Today’s pretentious book picture is brought to you by Leigh-On-Sea’s The Book Inn. Words galore!Good day weary travelers! Come inside my humble abode and rest your tired bones. have some soup. No, I wasn’t going to rob you, merely draw an amusingly upturned moustache upon your lip.
1 The Pulse Between Dimensions and the Desert by Rios De La Luz. This book of short stories contains fiery Spanish poetry mixed with mostly English words (the author is Mexican American) and strong elements of magic realism, from stress related time travel to fruit containing photographs.
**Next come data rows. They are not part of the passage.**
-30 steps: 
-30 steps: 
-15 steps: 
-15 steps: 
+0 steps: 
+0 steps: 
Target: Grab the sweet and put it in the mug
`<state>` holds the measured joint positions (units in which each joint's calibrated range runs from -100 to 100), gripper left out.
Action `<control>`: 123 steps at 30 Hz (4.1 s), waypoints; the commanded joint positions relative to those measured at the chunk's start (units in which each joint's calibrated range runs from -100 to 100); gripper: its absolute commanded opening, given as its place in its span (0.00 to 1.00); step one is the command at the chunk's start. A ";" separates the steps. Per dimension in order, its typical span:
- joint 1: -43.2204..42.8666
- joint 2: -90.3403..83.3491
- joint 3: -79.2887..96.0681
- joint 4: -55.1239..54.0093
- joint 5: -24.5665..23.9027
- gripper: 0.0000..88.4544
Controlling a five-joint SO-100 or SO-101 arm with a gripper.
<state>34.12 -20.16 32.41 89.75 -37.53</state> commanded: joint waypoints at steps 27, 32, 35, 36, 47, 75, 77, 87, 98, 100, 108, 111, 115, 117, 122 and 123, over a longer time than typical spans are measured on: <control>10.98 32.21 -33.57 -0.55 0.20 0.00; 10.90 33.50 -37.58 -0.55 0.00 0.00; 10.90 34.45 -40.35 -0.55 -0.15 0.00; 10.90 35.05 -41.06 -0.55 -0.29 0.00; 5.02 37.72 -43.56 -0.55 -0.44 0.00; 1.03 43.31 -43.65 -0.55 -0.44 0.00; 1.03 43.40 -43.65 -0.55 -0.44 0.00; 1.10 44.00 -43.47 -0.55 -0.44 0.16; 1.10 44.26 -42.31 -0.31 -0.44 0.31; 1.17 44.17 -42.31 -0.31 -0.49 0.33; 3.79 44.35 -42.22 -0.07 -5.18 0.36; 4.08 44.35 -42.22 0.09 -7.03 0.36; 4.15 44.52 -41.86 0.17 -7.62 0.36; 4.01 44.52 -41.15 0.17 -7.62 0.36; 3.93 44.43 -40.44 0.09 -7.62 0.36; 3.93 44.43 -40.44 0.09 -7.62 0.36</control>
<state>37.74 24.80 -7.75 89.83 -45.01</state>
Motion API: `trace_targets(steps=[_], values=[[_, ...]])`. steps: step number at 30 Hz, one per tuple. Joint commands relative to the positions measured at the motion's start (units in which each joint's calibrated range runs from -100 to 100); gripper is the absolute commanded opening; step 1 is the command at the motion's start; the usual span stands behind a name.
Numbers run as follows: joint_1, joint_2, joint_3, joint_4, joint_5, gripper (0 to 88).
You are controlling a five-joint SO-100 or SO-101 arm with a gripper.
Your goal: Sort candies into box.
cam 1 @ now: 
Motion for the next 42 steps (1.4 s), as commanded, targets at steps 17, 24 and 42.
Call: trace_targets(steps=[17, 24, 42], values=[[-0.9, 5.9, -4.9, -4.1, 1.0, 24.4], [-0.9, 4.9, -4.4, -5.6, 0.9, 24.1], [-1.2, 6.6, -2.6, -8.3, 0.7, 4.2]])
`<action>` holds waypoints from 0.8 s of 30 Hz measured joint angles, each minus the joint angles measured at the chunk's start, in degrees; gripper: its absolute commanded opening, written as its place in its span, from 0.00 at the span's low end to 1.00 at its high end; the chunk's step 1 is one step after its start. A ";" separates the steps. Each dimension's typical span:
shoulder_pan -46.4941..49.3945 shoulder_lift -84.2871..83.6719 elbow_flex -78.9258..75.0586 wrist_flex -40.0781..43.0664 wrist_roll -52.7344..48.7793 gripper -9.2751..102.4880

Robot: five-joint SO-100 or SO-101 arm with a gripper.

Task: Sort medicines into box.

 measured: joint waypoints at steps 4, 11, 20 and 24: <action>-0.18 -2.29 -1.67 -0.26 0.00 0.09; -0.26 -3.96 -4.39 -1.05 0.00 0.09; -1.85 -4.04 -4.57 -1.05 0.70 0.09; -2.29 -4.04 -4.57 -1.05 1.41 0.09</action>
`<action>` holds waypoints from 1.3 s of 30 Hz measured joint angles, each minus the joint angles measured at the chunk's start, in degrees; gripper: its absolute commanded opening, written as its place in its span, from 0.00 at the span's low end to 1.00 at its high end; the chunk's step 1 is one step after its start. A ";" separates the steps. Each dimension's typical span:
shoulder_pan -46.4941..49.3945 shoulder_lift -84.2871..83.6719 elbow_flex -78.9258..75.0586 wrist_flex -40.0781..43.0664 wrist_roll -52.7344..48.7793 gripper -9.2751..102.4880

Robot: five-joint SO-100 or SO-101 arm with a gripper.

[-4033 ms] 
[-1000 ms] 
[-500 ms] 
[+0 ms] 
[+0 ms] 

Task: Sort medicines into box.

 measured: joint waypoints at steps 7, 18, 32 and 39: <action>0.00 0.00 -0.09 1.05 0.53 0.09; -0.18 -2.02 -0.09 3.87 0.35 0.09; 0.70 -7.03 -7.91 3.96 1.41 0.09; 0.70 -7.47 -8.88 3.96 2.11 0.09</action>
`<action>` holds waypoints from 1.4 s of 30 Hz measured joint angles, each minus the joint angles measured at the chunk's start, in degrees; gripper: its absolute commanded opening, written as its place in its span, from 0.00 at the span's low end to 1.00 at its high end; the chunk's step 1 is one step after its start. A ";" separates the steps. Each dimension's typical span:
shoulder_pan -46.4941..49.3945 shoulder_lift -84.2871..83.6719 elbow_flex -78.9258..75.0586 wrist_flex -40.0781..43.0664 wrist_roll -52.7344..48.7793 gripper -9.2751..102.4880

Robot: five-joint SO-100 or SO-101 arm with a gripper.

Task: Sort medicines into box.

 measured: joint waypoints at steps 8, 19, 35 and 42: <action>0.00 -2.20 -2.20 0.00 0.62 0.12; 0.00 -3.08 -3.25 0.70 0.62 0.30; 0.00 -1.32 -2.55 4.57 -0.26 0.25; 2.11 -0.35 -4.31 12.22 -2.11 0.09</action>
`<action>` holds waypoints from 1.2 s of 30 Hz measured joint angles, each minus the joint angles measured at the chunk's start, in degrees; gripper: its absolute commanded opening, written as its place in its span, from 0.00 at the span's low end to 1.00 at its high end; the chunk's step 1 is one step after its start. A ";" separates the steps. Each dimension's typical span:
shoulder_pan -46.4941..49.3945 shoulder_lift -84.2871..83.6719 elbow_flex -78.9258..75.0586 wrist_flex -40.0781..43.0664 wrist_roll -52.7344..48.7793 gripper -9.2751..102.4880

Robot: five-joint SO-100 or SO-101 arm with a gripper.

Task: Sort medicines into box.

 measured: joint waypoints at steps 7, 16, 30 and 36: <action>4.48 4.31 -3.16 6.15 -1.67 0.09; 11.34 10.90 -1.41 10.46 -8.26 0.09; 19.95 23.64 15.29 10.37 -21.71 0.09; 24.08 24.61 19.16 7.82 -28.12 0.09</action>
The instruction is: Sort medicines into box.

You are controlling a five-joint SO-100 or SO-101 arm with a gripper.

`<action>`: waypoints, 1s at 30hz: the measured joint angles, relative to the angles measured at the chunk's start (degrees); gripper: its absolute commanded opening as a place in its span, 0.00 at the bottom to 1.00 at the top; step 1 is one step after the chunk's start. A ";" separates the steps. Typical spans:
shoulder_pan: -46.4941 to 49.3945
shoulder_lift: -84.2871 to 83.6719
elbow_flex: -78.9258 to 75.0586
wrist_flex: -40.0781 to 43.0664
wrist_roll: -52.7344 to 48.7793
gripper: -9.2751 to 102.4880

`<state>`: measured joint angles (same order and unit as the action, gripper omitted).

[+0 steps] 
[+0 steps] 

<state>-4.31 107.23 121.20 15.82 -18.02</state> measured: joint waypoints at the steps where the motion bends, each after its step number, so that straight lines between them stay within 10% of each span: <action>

I did Spanish at college and was pleasantly surprised by how much I remembered, but even if you don’t know a single word I imagine it’ll be easy to understand in context. Each word is sprinkled in magic and El Paso dust, reminding us of the proud heritage of the cleaning women characters.
2. Zombie Lovers Anonymous by Berti Walker. Don lived through the zombie apocalypse. There aren’t many people left, but neither are there many zombies anymore. Those left fill their days with going to the bar and hanging around. One day Don decides to visit his ex girlfriend, who has unfortunately (or fortunately) become the undead, and Don just can’t help himself.
Joyously perverse and very entertaining, it made me laugh in several places. It’s erotica with a sense of humour and horror sensibilities. Sometimes it teetered on the edge of revolting but never went too far. However, this is me we’re talking about, I could be very different to you.
3. A Light Bulb’s Lament by Grant Wamack. Grant Wamack’s twitter proclaims him to be “A mind-bending entity who happens to be a novelist, rapper, urban mystic and book slinger.” Well, I don’t know about you, but that sounds exhausting!
The person waking with no memory is a common theme, but this time it’s a dandy with a light bulb for a head. The world is dark and snow bound and he, along with a pretty girl with a good singing voice and an amoral professor, have to figure out how to escape the evil Telemarketer.
I enjoyed this a lot, it appeals to my silly sense of bureaucratic humour, and I grew quite close to the characters. It was good fun.
4. Hi, I’m A Social Disease by Anderson Prunty. As expected from the title, it shows the ugly side of humanity in a variety of ways, from surviving the apocalypse to sideshow revenge. It’s brutal, the characters are lonely and tortured, but it’s well written with enough strangeness and imagination to keep it interesting for me.
Just when I’d wonder if I was reading pure violence and unpleasantness, which isn’t my cup of tea, something very odd or beautifully described would happen. There’s intrigue in this mire.